The first several byte sizes not exactly representable are:  9(10), 11(12), 13(14), 15(16),
17,18,19(20), 21,22,23(24), 25,26,27(28), 29,30,31,(32).  The parenthesized numbers
are the next higher representable sizes.  As you can see the error is kept small.

The layout helper would have to be tweaked to allow the 1/3/5/7 selector, and users
of the layout helper which process value arrays would have to take it into account.

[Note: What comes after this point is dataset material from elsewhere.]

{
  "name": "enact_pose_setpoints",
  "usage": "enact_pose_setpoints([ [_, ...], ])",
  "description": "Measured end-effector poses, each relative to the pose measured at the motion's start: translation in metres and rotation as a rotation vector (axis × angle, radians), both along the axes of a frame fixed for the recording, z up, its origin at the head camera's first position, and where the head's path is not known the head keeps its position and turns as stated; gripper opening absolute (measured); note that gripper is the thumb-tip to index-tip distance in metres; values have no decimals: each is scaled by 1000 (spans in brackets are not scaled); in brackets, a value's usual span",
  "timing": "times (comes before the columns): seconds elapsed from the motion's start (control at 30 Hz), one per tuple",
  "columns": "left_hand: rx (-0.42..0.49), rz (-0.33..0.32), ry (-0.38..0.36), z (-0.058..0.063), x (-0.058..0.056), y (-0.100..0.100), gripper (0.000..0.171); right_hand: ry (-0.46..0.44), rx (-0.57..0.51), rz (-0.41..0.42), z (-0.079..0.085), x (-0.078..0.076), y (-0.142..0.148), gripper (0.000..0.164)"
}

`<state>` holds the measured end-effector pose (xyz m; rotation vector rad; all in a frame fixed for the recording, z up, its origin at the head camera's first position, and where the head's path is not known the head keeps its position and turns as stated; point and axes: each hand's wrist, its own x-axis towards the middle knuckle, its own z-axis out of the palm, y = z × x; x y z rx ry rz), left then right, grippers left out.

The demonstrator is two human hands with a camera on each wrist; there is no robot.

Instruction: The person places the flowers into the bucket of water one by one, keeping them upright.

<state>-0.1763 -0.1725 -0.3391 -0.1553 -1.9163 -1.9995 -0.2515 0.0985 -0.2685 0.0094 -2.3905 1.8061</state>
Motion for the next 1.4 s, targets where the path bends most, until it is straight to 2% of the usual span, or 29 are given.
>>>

A good encoding for the selector would be:

enum sel1357 { sel1=0, sel3=1, sel5=2, sel7=3 };

sel1357 encode_sel(int sel) {
  sel1357 sel_code = (sel1357)((sel - 1) >> 1);
  assert(sel == 1 + (sel_code << 1));
  return sel_code;
}
int decode_sel(sel1357 sel_code) {
  int sel = 1 + ((int)sel_code << 1);
}

The logic for choosing the best selector and shift could be:

int decode_shift_and_sel(int size, sel1357& return_sel) {
  int best_err = size, best_sel = 0, best_shift = 0;
  for (int sel = 1; sel <= 7; sel += 2) {
    int shift = upper_log2((size + sel - 1) / sel);
    int err = (1 << shift) * sel;
    if (err < best_err) { best_err = err; best_sel = sel; best_shift = shift; }
  }
  return_sel = encode_sel(best_sel);
  return best_shift;
}

(There are surely bugs in this, but you get the idea.  A dead-reckoning
algorithm could do the job faster, without the loop, but it would be harder
to read.)

> 
> A long time ago we discussed that mul was too expensive compared to shift, so that encoding is intentional (addressing uses shift)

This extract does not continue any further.